Repito o que falei no artigo da estreia, quando a câmera se aproxima dos pés das personagens em momentos de domínio de bola e passe até dá para desanuviar um pouco desse problema, mas quando a tela se expande e é preciso passar a ideia de movimento durante um pique ou uma jogada mais complexa, a produção passa recibo de que não só tem poucos recursos, como não é capaz de disfarçar suas deficiências.
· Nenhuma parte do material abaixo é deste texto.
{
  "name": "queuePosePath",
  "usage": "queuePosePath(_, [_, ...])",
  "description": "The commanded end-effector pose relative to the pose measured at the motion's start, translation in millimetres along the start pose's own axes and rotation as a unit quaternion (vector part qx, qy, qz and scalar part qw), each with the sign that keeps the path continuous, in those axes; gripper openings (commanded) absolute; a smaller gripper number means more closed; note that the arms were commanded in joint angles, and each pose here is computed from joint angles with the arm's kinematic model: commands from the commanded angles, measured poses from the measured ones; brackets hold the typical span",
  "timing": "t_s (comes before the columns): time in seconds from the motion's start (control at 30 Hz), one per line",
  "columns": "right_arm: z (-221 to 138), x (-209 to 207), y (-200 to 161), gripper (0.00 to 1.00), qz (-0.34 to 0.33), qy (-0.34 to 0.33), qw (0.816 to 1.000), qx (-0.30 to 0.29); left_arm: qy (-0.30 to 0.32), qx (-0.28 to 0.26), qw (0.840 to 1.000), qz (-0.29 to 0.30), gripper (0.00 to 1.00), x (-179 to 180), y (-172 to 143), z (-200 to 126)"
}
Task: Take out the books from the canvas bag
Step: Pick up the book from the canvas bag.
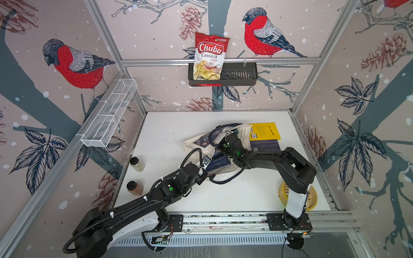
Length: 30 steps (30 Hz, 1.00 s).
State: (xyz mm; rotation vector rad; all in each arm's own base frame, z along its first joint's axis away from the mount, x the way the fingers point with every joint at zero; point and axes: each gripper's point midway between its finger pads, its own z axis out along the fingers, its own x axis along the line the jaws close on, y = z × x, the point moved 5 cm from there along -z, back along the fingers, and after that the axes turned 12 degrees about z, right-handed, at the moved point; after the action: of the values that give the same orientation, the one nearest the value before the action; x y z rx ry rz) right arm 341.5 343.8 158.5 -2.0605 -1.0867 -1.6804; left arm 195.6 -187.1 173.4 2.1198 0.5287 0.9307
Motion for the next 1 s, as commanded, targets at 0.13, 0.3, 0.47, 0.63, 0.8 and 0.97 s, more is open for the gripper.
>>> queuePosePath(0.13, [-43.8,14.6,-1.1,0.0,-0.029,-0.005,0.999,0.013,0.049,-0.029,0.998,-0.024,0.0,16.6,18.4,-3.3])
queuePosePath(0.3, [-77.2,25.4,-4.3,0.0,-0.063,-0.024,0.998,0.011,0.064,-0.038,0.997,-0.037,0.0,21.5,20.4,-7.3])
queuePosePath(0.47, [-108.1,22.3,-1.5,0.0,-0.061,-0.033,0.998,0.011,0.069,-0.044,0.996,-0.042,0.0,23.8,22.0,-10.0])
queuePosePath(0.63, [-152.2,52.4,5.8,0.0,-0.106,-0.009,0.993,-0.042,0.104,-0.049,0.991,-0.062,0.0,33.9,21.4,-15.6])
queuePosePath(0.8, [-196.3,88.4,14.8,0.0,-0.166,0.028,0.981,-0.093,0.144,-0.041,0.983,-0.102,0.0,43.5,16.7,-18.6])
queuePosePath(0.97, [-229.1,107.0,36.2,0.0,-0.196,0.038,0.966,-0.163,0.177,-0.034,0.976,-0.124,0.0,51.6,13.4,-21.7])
Se Cramer não fosse tão “feio” poderia até dar uma nota melhor porque as personagens são bem cativantes, a dinâmica de jogo é divertida e, apesar dos velhos clichês de sempre de animes de futebol, dá para se envolver com o jogo e com o que o jogo representa para elas. O problema é que com essa animação não tem boa vontade que não desanime. As garotas mereciam mais, até animação estática, mas não ridícula em alguns momentos, valeria.

Enfim, voltando ao jogo, pode ter parecido que a individualidade das jogadoras é que fez a diferença, e acaba que em parte foi isso mesmo, mas no caso do Kunogi isso só foi possível pelo trabalho coletivo de alta qualidade empregado pela equipe, muito superior ao do Warabi, que mais se fechou na defesa e reagiu ao jogo do Kunogi que qualquer outra coisa, por uma questão óbvia. Inclusive, o Warabi se apoiou na individualidade para marcar no fim.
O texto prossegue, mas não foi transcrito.